Exercise description:
For each line in the data below that holds "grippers", return a copy.

Given material:
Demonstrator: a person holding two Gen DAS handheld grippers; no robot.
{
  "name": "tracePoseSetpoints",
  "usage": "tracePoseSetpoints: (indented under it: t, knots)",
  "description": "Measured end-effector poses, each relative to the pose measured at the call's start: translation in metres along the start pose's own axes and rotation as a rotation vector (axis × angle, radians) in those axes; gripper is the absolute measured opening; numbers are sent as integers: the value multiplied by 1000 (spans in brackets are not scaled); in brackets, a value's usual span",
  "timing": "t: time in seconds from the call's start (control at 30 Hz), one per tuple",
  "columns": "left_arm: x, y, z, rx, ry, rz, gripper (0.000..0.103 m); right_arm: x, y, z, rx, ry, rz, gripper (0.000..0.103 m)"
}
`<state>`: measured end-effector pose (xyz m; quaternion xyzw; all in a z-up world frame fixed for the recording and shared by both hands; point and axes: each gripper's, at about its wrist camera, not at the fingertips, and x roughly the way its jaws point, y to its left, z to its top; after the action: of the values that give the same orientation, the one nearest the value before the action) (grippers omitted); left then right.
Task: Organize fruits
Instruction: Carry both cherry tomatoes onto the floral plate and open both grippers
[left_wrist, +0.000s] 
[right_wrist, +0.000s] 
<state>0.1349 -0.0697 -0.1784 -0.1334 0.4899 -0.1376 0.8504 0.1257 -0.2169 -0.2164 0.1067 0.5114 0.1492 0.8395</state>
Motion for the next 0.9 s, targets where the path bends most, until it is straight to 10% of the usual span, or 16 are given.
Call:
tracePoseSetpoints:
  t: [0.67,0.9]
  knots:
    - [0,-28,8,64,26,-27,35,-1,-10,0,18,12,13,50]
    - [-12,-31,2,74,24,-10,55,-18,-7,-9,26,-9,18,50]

Finished task:
Demonstrator: a person holding two Gen DAS handheld grippers; no robot.
`<state>`: measured end-effector pose (xyz m; quaternion xyzw; all in a z-up world frame fixed for the recording and shared by both hands; point and axes: each gripper's, at about its wrist camera, not at the fingertips, and x roughly the way its jaws point, y to its left, z to its top; after the action: of the values that give the same orientation, the one nearest the value before the action) (grippers omitted); left then right.
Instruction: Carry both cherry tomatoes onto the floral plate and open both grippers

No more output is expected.